前年冬天我接手过一个订单模块,OrderService 单个类 2187 行,我用 wc -l 数了两遍,因为第一遍我不信。最长的那个方法叫 createOrder,从一个 if (source == 1) 开始,最深嵌套四层,中间 60 多个分支判断,覆盖六个渠道、四种币种、预售/现货/拼团三种形态。当时我的第一反应特别标准:上策略模式。
花了大概三周,我把这些分支拆成了 47 个 Strategy 实现类,外加 1 个工厂、1 个枚举注册表、1 个 Context。上线那天我觉得自己挺了不起的。三个月后新来的同事要加一个渠道,他在群里问:我该改哪个文件?没人答得上来——包括我。

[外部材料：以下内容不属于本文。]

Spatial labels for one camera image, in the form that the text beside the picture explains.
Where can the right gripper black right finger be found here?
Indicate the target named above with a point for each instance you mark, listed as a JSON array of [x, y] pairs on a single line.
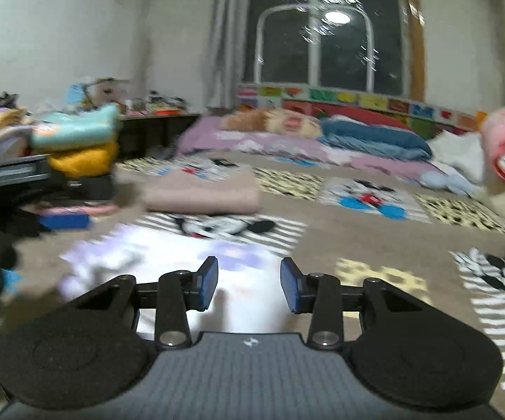
[[319, 295]]

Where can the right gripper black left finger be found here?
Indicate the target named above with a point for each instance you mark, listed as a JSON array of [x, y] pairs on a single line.
[[177, 293]]

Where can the white floral purple-trim garment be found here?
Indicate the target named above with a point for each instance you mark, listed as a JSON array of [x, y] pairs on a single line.
[[248, 296]]

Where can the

这是我第一次意识到,设计模式最危险的地方不是学不会,是学会了以后手痒。
后来我把 GoF 那本书翻出来重看了一遍,注意到一句以前直接跳过去的原话,大意是:每个模式描述的是「在我们的环境里反复出现的问题」,以及这个问题解法的核心,而不是一份可以直接抄的代码。关键词是「在我们的环境里」。那 47 个策略类在书上是标准答案,在我们的环境里是灾难——因为我们的变化点根本不在「算法」上,而在「渠道差异」上,而渠道差异里的大部分其实是配置,不是逻辑。我拿一个模式的形状,去套了一个并不存在的问题。

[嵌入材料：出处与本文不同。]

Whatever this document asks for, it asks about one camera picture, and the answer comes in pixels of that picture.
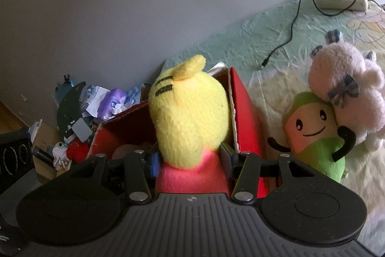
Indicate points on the green bean plush toy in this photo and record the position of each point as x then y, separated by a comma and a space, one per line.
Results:
314, 137

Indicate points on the dark green cloth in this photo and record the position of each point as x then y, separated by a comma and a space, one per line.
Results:
69, 110

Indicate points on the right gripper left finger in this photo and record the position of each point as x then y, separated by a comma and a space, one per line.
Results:
142, 169

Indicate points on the yellow tiger plush toy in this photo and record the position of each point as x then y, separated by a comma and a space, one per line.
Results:
190, 111

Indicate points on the purple tissue pack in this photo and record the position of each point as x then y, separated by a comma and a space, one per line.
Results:
111, 105

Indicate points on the green patterned bed sheet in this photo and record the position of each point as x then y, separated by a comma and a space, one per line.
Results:
293, 48

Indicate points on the white bunny plush toy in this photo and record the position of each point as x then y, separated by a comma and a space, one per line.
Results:
353, 83

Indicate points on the red plush ball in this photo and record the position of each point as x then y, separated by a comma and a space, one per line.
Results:
77, 150

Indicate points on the blue checked box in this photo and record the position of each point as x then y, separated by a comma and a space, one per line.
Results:
137, 94

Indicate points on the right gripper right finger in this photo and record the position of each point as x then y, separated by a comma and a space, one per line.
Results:
249, 175

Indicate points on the red cardboard box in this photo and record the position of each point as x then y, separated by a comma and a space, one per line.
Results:
240, 124

我现在的判断标准只有一条:这个间接层,如果半年之后我删不掉,那它一开始就不该存在。听着有点极端,但很顺手。策略引出的接口,如果永远只有一个实现被调用,它就是装饰品;工厂引出的那一层,如果创建逻辑只有一行 new,它就是收费站。模式本身没问题,问题是没人给它设退出条件,最后它自己长成了负债。
说回最常被拿来对比的这两个:策略和工厂。
它们经常一起出现,但解决的完全是两件事。工厂回答「对象从哪来」,策略回答「这次用哪一个」。前者关心创建过程和生命周期,后者关心运行时的选择。很多人(包括当年的我)会把工厂塞进策略里,结果是同一个 if-else 先被工厂判一遍、再被策略判一遍、最后在 Context 里被 switch 又判一遍——判定逻辑扩散到三个类,加一个渠道要改五个地方。
一个粗糙但好用的分界线:如果分支的返回值是对象,用工厂;如果返回值是行为结果,用策略。两个都要,就先做一张 key 到枚举的映射表,让选择这件事只发生一次,别让它长出三层。
框架源码里其实到处都是这些模式,但用法比教程朴素得多。JDK 的 InputStream 是装饰器:new BufferedInputStream(new FileInputStream(path)),一层套一层。这里有个细节——FilterInputStream.close() 会去关掉被它包住的那个流,所以关最外层就够,不用自己挨个关。这个点我是在一个线上句柄泄漏的工单里学到的。Spring 的 AbstractApplicationContext.refresh() 一共 12 个步骤,obtainFreshBeanFactory、invokeBeanFactoryPostProcessors、finishBeanFactoryInitialization……标准的模板方法:骨架写死,只留 onRefresh() 给你。Netty 的 ChannelPipeline 是责任链,Tomcat 的 FilterChain 也是。
看多了会发现,它们的共同点不是「用了模式」,而是变化点的边界划得很清楚:JDK 只让你决定套哪几层,Spring 只让你改那一个钩子,Netty 只让你往管道里加 handler。多一寸都不给。
至于单例,我态度很明确:在用了 Spring 的项目里手写单例,九成是给自己找麻烦。Spring 的 Bean 默认就是单例,你再包一层 getInstance(),测试的时候 mock 不掉,启动顺序还会咬你一口。真要写,枚举是成本最低的形式——Effective Java 第 3 版里就是这么建议的,顺带还防住了反射和序列化这两条歪路。另外 JDK 5 之后的双重检查锁必须加 volatile,因为 JSR-133 才把 volatile 的语义补全,这个坑到今天还有人在踩。
回到开头那个模块。去年我又动了一次,47 个策略类合并成 6 个,其余 41 个降级成了数据库里的一张配置表。删掉的那天下午,心情挺好。
所以现在的我,写代码会先老老实实写 if-else,等第三次出现结构相同的分支,再考虑抽象。不是不学模式,是把它当工具而不是当考卷——考卷上的答案越标准越好,工具握在手里,得知道什么时候该放下。